### Work request
Please repeat the lines below, exactly and only, from the one that holds "The text here" through the one that holds "<point>246,325</point>".

Stored data
|---|

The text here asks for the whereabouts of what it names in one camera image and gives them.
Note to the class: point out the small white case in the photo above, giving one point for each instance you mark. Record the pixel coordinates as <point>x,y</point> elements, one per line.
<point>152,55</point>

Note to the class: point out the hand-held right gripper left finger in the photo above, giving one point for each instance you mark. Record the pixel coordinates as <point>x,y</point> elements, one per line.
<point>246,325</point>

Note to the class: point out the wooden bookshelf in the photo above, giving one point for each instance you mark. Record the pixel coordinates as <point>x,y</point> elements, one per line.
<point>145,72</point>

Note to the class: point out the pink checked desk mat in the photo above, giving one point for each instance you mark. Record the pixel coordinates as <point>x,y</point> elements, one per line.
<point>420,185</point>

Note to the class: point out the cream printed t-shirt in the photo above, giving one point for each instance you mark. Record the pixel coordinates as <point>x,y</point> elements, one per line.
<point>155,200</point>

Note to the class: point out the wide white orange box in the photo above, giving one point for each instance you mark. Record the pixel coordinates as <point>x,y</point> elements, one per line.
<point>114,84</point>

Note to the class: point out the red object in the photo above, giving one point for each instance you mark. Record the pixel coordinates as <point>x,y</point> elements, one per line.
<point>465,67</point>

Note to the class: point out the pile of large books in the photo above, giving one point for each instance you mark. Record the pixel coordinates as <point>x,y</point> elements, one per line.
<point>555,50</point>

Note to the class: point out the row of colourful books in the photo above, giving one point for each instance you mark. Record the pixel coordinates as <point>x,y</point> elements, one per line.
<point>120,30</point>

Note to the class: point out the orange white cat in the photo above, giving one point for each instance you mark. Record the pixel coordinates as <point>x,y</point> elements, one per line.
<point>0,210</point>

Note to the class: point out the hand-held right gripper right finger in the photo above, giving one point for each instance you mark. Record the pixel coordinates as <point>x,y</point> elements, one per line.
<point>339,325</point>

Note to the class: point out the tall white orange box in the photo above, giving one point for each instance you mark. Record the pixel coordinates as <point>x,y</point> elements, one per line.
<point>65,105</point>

|---|

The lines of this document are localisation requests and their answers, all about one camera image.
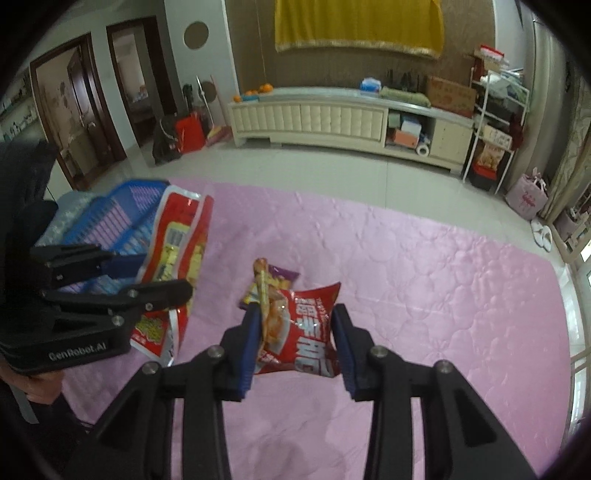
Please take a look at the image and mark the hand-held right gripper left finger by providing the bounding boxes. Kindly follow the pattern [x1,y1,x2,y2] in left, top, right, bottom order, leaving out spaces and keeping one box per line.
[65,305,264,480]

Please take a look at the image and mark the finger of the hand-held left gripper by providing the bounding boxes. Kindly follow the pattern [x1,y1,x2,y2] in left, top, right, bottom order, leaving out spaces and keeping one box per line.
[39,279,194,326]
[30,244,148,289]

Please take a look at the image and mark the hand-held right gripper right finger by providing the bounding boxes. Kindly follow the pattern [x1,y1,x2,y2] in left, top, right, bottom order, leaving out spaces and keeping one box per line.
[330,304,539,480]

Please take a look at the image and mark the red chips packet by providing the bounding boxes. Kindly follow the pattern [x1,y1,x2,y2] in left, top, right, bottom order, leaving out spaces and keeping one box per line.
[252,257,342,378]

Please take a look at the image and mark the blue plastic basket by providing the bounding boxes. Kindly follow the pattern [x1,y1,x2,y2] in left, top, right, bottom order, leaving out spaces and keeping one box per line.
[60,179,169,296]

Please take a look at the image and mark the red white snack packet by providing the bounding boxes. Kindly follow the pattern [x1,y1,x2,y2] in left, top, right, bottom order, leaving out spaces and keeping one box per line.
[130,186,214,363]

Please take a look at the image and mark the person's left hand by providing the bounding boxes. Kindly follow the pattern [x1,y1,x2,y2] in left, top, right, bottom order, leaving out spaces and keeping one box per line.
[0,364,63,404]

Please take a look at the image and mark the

|---|

### Exercise output
The text here asks for the whereabouts of what it names in one camera image and gives them.
Note to the class: point out the small white case in the photo above, giving one point for each instance you mark. Record the pixel coordinates as <point>x,y</point> elements, one per line.
<point>152,55</point>

Note to the class: point out the hand-held right gripper left finger in the photo above, giving one point for each instance you mark. Record the pixel coordinates as <point>x,y</point> elements, one per line.
<point>246,325</point>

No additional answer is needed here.